Let’s be honest: We’ve all been kind of enjoying watching Donald Trump, even if the prospect of him becoming the next president makes many of us shudder in horror.
But as he continues to lead in national polls, Trump’s campaign is giving us all another reason to pause: As of late, physical violence has been following the candidate on the campaign trail, and leaving those who dare challenge his offensive remarks and policy positions shaken up at best, banged up and bruised at worst. The common thread among those attacked by Trump’s goons (both hired and not): They’re all Latino men.

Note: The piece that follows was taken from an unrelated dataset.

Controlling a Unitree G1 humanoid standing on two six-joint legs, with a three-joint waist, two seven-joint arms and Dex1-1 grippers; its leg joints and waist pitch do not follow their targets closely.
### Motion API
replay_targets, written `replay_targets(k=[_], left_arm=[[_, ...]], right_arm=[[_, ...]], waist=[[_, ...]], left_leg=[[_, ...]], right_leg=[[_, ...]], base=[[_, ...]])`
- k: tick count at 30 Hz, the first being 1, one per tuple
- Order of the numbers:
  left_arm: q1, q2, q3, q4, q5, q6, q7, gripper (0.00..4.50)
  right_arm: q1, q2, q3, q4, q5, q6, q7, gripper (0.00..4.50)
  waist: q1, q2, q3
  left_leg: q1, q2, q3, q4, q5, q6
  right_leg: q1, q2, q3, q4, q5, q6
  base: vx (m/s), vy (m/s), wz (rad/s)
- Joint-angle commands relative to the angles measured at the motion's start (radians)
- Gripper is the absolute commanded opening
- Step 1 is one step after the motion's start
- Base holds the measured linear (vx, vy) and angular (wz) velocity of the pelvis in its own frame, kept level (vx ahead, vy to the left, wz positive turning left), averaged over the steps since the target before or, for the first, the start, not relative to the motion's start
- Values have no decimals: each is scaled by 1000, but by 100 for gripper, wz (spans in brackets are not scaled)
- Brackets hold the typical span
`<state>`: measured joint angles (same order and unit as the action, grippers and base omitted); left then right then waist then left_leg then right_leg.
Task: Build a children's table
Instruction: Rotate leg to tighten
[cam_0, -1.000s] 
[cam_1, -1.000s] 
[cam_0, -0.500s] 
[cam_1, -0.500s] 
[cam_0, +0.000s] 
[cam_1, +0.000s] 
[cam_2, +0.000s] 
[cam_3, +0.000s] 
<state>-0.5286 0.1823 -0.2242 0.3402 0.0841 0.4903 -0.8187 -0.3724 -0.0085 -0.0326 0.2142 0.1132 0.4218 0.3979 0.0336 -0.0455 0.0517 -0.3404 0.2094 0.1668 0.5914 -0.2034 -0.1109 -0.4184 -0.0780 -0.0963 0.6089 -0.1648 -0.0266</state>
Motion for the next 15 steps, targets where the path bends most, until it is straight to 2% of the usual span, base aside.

On Thursday, while Donald Trump was signing a GOP loyalty oath, promising to back the winning Republican presidential nominee and not run as an independent should he lose the party’s nomination, one of his security guards ripped a sign away from protesters outside Trump Tower in New York City and then hit a protester in the face after the man attempted to retrieve the sign.
The large blue banner read, “Make America Racist Again,” a play on Trump’s campaign slogan, “Make America Great Again.”
In news video footage, the protester who was hit, Efraín Galicia, is seen chasing after the security guard. As Galicia attempts to take back the sign, the guard turns and hits him in the face.
“These men are acting just like their boss, Donald Trump, pushing Jorge Ramos from Univision out,” Galicia said of the guards. “This man thinks he can do whatever he wants in this country, and we’re going to stop him.”
“The Trump campaign said that the security team member on Thursday was ‘jumped from behind’ and that the campaign would ‘likely be pressing charges,'” The New York Timesreports.
This week’s strong-arming follows an August incident in which journalist Jorge Ramos was physically removed from a Trump campaign event by a security guard — who appears to be the same man who struck the protester outside Trump Tower.
When Ramos attempted to ask Trump a question about immigration, without being acknowledged to speak by The Donald, Trump told him to sit down and “Go back to Univision.” Later, Trump said he was not a bully, and Ramos “was totally out of line.”
In the most physically violent example of what Trump and his campaign have wrought, two of the candidate’s supporters in Boston allegedly beat and urinated on a homeless Latino man, after which one of the attackers reportedly told police, “Donald Trump was right, all these illegals need to be deported.”
The survivor of the assault, a 58-year-old man who had been sleeping on the street, had his nose broken and chest and arms beaten by the suspects, two brothers who were leaving a Boston Red Sox game.
Adding insult to significant physical injury, Trump’s immediate comment on the attack was callous and cruel. The Boston Globereports:
Trump, told of the alleged assault, said “it would be a shame … I will say that people who are following me are very passionate. They love this country and they want this country to be great again. They are passionate.”
Later, he tempered his original statement, claiming on Twitter that he “would never condone violence.”
Boston incident is terrible. We need energy and passion, but we must treat each other with respect. I would never condone violence.
— Donald J. Trump (@realDonaldTrump) August 21, 2015
He “would never condone violence,” Trumps says, but he would, and has, proposed deporting millions of undocumented immigrants, stripping citizenship rights from the American children of undocumented immigrants, and building a wall along the U.S.-Mexico border to keep out immigrants, refugees, and political asylum seekers fleeing poverty and violence in their countries. He has also said he would bomb nations in the Middle East and take their oil by military force. But, again, he “would never condone violence.”
While Trump himself has not put his hands on anyone, his rhetoric against undocumented immigrants, his choice of words, which dehumanizes Latino immigrants as “illegals,” and his responses to the violent altercations occurring in his name make him responsible.
What began as comical media fodder that has kept us smiling in disgust during the start of the long 2016 presidential campaign season has devolved into violent hate with bodily consequences. And with five months to go until the GOP primaries begin, Americans should be worried about how politics, sometimes described as the civilized exertion of power, is turning into a blood sport.
We need to stop chuckling and start fighting the urge to watch Trump. It may be the only way to resist his brand of violence.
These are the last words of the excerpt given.